#### EXERCISE BRIEF
Scan the listing and work out how many lines contain the word "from". Nothing but the number should be given.
※ ※ ※
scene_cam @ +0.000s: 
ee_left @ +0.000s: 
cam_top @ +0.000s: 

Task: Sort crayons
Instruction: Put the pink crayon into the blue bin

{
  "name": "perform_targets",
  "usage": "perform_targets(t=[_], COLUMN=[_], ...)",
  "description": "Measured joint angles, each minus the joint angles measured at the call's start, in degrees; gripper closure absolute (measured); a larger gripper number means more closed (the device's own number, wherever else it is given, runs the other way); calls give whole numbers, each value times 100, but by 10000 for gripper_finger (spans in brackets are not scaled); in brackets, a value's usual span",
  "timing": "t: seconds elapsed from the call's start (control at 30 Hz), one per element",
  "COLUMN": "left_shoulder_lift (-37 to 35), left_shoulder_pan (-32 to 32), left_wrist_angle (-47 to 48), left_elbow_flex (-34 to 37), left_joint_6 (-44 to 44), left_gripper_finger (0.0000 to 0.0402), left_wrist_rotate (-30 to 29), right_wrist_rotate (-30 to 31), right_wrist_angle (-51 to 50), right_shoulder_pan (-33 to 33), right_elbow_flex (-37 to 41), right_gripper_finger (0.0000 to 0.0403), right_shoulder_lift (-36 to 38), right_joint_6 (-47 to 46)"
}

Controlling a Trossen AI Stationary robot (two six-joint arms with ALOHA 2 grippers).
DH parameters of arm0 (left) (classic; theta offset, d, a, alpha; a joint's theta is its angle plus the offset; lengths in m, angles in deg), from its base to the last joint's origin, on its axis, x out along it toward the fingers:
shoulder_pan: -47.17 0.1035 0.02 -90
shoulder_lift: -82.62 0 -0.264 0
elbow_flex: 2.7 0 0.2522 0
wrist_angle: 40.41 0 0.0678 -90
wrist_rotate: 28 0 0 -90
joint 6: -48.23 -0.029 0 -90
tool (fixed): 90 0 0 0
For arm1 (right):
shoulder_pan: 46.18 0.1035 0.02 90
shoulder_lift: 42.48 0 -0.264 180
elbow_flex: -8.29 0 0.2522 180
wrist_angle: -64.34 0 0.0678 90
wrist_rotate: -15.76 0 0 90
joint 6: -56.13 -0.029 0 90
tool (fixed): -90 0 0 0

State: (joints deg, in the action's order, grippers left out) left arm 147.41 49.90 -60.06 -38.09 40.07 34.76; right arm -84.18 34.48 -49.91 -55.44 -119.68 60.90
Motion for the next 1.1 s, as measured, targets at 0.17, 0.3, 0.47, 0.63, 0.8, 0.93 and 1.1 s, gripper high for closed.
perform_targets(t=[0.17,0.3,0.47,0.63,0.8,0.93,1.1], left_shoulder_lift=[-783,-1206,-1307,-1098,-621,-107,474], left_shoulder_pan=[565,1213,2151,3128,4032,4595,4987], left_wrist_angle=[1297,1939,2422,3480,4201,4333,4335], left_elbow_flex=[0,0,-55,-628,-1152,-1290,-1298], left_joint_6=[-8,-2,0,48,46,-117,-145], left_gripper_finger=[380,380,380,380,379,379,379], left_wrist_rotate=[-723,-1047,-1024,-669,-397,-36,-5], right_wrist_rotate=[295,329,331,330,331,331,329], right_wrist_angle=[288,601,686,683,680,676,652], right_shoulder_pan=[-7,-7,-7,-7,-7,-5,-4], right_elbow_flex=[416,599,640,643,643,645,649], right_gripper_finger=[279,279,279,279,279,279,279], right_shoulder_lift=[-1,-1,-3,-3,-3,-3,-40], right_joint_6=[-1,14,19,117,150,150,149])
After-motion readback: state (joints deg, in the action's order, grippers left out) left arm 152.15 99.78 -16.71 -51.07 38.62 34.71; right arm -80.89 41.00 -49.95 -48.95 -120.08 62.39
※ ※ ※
#### ANSWER TO THIS PROBLEM
2